Multifunctional hall and new classrooms behind a double wall

The GO! Flemish Community Education primary school in Geraardsbergen is located in an inner area with limited space adjoining the river Dender, a natural area with many back gardens. There are two buildings on this rather accidentally developed site: a low pavilion with a nursery department and a much larger building for the primary school. This block dominates the school site. It dates from the early 1970s and was built precisely in accordance with the official standardisation figures for state education: large scale, solid and formal. The circulation is ample and the classrooms are stacked in three levels. The successful school burst out at the seams: emergency classrooms were added and the old multifunctional hall and corridors were taken over for teaching activities.

The building programme provides for the construction of eight new classrooms and a large multifunctional hall. This is a substantial programme in view of the limited space on the site. With their design the Ghent office of compagnie O architecten is trying to safeguard the already limited remaining space as far as possible on this restricted site.
The multifunctional hall is set perpendicular to the main wing, close to the partition wall. It is kept as low as possible, and is lowered by almost a metre. The hall is “surrounded” by a roof overhang in order to create a sense of scale, to mark the entrance to the main building and to provide a partly covered outside area. The glass façade is light and airy.

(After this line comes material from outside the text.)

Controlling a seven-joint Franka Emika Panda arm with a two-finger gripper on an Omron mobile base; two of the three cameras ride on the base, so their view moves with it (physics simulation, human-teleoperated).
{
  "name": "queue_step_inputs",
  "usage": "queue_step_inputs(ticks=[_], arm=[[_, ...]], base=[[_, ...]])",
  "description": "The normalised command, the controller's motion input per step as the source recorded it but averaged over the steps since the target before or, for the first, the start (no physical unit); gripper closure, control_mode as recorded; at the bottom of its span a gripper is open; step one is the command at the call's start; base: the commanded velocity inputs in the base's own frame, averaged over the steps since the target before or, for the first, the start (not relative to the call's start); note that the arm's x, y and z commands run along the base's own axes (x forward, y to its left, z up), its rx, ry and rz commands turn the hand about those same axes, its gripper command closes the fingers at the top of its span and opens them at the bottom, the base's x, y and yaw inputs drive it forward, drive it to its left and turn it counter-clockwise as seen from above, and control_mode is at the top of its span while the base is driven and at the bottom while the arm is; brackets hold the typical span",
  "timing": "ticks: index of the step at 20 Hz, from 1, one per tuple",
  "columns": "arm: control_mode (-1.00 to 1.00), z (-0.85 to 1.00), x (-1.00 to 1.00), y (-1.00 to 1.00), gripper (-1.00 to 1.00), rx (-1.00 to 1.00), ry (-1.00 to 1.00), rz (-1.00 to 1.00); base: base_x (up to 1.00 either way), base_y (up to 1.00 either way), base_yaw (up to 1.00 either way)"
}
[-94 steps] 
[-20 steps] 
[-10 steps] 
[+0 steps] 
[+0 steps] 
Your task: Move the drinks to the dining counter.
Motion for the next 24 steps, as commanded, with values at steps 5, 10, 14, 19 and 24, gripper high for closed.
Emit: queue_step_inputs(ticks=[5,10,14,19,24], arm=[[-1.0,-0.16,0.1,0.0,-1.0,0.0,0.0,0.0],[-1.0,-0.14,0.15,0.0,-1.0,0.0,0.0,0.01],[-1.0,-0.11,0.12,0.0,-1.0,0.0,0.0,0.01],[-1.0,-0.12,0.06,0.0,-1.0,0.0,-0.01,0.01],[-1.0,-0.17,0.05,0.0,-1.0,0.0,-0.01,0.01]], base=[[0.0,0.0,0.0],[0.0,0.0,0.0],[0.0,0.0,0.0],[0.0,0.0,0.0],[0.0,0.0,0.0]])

The new classes are not joined perpendicularly, but adjoin the three-metre wide corridor of the existing building. This has the advantage that the scarce outside space is taken up as little as possible and that the existing system of circulation, the corridors and staircases can now also be used for the extension. In addition, this proposal means that it is necessary to keep the generous heights of the classrooms of approximately 3.5 m, which would in normal contemporary school practice be considered to be uneconomical and unsustainable, although it does provide a generous amount of space. The new classrooms also benefit from a good view of the marvellous Dender valley and the historical city centre on the edges of the ‘Wall’.

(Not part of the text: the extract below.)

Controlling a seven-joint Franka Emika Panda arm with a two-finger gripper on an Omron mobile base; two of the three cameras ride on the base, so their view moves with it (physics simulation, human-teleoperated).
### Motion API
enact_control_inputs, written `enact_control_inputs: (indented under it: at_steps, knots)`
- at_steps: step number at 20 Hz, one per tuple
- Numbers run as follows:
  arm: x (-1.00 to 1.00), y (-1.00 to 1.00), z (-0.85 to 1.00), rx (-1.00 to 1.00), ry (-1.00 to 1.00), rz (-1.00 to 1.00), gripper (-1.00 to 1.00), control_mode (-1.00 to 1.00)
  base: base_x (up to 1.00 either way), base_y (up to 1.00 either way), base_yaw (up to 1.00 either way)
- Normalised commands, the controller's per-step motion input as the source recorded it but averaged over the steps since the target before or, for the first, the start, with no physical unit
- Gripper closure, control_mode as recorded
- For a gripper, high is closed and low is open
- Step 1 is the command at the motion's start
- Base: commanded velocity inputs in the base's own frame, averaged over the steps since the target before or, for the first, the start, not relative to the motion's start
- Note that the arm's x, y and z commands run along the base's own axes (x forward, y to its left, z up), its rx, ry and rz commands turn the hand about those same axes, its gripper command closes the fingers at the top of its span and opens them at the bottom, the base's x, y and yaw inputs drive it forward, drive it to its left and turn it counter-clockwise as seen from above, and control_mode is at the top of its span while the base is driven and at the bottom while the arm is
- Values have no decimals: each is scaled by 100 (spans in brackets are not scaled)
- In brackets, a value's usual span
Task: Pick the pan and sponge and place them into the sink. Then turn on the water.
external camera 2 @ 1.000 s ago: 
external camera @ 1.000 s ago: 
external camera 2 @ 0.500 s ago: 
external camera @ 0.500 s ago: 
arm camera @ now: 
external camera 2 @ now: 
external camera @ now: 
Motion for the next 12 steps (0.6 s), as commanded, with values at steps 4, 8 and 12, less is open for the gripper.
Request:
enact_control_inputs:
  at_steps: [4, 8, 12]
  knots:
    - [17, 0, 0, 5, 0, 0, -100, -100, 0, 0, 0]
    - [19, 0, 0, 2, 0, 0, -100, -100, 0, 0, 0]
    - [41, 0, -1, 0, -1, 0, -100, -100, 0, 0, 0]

The appearance of the old school is drastically changed. The new wing of classrooms is formed by the creation of a double wall, giving the school a necessary facelift. It is clearly visible from the town and underlines the unfailing commitment of this pluralist school. The new façade is a jigsaw puzzle, a patchwork of different sorts of ‘white’ glass, from ordinary transparent glass to translucent to almost opaque glass. A graphic Muy bridge sequence surrounds the front of the building in an unexpected and cheerful way.
The new classrooms have been ‘sewn together’ to the existing corridor on two levels, with a long cupboard which is glazed at the top. This furniture integrates the possibilities for group work or personalised learning inside and outside the classroom, provides storage space and also creates vistas: the furniture at the same time acts as a buffer and a connection. The cupboard is a single extended addition a dynamic multicoloured intervention which radically overturns the rather sedate 1970s atmosphere. This design is aimed at questioning the nanny ‘Studio 100 world’ of an overprotective generation.